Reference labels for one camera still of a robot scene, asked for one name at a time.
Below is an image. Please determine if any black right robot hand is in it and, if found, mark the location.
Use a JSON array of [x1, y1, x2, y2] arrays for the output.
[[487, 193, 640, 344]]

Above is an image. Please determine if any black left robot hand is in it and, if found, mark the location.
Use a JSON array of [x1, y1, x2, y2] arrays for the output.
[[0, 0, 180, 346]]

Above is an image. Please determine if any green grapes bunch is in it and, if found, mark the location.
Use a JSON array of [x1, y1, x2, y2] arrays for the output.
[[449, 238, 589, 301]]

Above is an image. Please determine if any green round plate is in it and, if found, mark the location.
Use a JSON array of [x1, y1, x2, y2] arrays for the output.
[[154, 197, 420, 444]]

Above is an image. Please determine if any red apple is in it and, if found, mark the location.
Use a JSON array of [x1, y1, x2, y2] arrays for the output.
________________________________________
About this exercise —
All records above must be set down exactly, please.

Result for this task —
Reference labels for one camera still of a robot scene, asked for one name at a time.
Below is an image. Please determine if any black right robot hand is in it and, if found, mark the location.
Use a JSON array of [x1, y1, x2, y2] arrays for the output.
[[487, 193, 640, 344]]

Above is an image. Please determine if any black left robot hand is in it and, if found, mark the location.
Use a JSON array of [x1, y1, x2, y2] arrays for the output.
[[0, 0, 180, 346]]

Above is an image. Please determine if any green grapes bunch is in it and, if found, mark the location.
Use a JSON array of [x1, y1, x2, y2] arrays for the output.
[[449, 238, 589, 301]]

Above is an image. Please determine if any green round plate is in it and, if found, mark the location.
Use a JSON array of [x1, y1, x2, y2] arrays for the output.
[[154, 197, 420, 444]]

Above is an image. Please determine if any red apple is in it and, if found, mark the location.
Use a JSON array of [x1, y1, x2, y2] arrays for the output.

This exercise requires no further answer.